Exercise objective |
Give back an exact copy of the lines in the records below, from the line that has "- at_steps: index" through the line that has "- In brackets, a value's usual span", and nothing besides.

Source records:
--- START ---

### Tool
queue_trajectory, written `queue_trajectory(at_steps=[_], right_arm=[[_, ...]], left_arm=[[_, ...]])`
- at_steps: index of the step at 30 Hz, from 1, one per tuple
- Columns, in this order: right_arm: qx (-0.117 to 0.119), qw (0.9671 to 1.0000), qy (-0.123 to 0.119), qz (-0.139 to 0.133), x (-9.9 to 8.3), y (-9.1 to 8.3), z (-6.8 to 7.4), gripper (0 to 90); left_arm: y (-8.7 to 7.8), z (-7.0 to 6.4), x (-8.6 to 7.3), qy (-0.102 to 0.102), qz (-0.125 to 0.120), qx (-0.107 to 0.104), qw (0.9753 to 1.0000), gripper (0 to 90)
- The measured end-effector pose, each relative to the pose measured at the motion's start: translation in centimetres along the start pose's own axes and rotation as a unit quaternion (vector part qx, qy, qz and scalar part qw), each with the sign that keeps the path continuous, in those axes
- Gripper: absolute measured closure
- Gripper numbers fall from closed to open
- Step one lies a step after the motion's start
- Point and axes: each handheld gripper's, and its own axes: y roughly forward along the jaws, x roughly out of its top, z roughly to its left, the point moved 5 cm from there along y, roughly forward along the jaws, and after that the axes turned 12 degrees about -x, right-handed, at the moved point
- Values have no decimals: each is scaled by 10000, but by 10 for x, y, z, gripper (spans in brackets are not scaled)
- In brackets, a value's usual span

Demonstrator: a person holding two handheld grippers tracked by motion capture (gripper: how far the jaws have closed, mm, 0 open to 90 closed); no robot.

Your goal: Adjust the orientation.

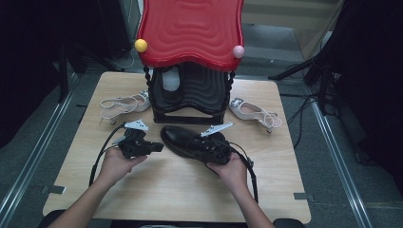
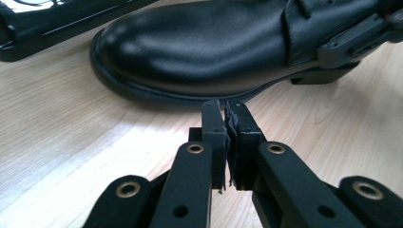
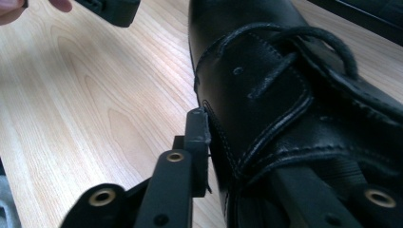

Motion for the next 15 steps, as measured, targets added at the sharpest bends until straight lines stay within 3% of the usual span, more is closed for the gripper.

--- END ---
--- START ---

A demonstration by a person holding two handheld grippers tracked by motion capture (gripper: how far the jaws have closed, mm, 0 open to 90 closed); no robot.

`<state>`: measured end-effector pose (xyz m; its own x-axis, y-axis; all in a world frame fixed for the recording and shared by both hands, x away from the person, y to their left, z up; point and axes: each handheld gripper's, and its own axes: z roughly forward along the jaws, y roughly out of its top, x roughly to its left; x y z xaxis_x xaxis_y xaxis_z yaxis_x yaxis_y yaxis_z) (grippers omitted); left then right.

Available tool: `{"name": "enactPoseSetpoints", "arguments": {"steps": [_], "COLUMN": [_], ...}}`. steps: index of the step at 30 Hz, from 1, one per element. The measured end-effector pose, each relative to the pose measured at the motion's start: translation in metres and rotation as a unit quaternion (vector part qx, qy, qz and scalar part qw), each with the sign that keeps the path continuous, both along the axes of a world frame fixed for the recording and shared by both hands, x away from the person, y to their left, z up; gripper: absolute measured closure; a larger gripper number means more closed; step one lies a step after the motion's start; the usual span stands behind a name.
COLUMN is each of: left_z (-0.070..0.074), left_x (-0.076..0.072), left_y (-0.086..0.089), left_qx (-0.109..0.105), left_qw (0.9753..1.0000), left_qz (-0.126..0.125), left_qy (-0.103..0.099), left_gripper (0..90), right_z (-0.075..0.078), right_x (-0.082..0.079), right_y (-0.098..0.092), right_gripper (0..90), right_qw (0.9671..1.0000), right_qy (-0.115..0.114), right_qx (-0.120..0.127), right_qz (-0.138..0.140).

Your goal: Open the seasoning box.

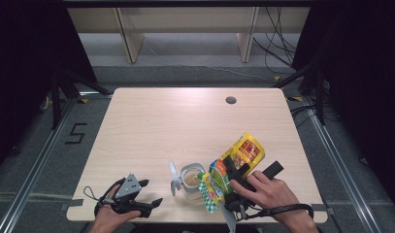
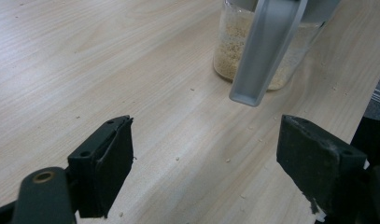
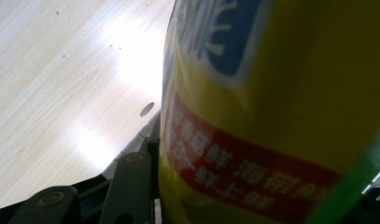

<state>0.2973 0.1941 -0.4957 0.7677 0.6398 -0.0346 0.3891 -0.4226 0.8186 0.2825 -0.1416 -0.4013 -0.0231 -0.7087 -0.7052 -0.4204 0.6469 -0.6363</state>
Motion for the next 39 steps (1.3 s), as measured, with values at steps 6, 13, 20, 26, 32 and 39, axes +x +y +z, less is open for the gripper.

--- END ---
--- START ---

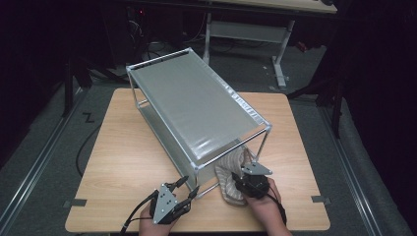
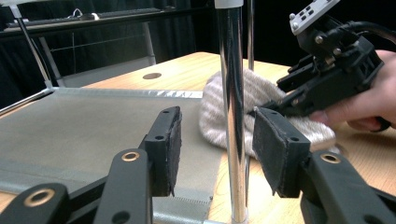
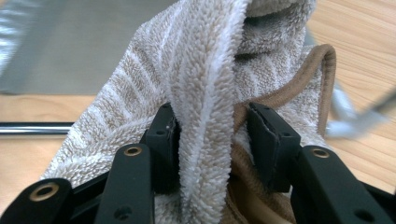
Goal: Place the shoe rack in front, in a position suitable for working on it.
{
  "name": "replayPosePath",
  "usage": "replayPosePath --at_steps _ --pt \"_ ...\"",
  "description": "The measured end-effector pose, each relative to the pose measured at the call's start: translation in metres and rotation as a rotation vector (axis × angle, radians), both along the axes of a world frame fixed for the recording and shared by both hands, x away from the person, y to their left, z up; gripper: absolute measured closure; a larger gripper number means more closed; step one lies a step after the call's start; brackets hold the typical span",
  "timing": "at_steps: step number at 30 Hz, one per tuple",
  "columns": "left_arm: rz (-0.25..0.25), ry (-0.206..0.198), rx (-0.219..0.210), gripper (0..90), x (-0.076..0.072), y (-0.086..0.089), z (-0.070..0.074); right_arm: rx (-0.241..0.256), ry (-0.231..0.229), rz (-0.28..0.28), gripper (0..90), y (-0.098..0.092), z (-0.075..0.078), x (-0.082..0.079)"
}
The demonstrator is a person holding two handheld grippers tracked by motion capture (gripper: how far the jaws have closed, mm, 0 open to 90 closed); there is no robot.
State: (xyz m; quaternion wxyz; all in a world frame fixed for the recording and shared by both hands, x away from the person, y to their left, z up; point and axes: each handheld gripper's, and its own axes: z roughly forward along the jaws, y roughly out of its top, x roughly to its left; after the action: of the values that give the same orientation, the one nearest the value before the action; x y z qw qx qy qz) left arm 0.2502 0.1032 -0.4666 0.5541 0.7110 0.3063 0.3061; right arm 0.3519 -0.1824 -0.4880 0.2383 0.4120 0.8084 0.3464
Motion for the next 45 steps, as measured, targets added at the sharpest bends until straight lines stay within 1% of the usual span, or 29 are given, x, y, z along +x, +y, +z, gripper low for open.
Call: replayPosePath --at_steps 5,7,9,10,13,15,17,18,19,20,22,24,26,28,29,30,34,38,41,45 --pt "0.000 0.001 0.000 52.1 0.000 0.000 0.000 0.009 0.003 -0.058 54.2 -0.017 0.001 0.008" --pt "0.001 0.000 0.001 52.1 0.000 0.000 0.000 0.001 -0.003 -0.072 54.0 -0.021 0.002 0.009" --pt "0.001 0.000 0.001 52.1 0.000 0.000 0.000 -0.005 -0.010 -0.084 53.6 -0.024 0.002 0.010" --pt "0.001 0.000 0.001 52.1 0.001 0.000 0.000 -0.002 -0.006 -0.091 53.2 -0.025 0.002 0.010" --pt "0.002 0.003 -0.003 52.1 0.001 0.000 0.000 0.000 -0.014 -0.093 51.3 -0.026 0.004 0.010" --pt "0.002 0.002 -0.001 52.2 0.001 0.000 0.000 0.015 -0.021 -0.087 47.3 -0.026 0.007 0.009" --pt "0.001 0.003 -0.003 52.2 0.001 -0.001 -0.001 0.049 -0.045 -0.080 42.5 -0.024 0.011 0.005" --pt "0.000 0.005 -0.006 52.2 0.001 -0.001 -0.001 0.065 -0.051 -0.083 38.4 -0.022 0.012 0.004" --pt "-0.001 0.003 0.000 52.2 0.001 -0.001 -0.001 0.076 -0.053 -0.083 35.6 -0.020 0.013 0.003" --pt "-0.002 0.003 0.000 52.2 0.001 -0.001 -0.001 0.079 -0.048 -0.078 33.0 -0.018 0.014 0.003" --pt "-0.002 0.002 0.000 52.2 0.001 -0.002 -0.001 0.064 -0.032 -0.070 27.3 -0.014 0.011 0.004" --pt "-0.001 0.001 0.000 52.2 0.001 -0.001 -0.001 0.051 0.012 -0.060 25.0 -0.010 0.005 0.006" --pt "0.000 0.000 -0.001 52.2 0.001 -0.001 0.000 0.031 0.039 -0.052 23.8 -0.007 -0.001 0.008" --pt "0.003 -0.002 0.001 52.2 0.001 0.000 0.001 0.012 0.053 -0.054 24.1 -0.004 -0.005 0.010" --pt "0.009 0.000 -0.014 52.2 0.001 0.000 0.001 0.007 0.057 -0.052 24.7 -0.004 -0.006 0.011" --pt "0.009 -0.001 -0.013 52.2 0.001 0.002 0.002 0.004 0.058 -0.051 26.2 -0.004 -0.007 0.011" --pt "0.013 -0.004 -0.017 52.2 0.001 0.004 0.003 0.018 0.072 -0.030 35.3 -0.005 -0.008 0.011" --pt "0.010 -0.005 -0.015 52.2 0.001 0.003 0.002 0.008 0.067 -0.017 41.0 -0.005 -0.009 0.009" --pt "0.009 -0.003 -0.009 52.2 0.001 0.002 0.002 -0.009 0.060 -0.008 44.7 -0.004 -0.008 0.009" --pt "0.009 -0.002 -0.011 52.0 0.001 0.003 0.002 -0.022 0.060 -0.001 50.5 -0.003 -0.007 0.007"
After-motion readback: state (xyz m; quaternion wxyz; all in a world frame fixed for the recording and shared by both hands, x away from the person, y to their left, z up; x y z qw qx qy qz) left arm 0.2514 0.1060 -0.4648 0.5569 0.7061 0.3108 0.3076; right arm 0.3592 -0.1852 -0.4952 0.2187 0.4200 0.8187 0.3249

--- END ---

Written response |
- at_steps: index of the step at 30 Hz, from 1, one per tuple
- Columns, in this order: right_arm: qx (-0.117 to 0.119), qw (0.9671 to 1.0000), qy (-0.123 to 0.119), qz (-0.139 to 0.133), x (-9.9 to 8.3), y (-9.1 to 8.3), z (-6.8 to 7.4), gripper (0 to 90); left_arm: y (-8.7 to 7.8), z (-7.0 to 6.4), x (-8.6 to 7.3), qy (-0.102 to 0.102), qz (-0.125 to 0.120), qx (-0.107 to 0.104), qw (0.9753 to 1.0000), gripper (0 to 90)
- The measured end-effector pose, each relative to the pose measured at the motion's start: translation in centimetres along the start pose's own axes and rotation as a unit quaternion (vector part qx, qy, qz and scalar part qw), each with the sign that keeps the path continuous, in those axes
- Gripper: absolute measured closure
- Gripper numbers fall from closed to open
- Step one lies a step after the motion's start
- Point and axes: each handheld gripper's, and its own axes: y roughly forward along the jaws, x roughly out of its top, z roughly to its left, the point moved 5 cm from there along y, roughly forward along the jaws, and after that the axes turned 12 degrees about -x, right-handed, at the moved point
- Values have no decimals: each is scaled by 10000, but by 10 for x, y, z, gripper (spans in brackets are not scaled)
- In brackets, a value's usual span

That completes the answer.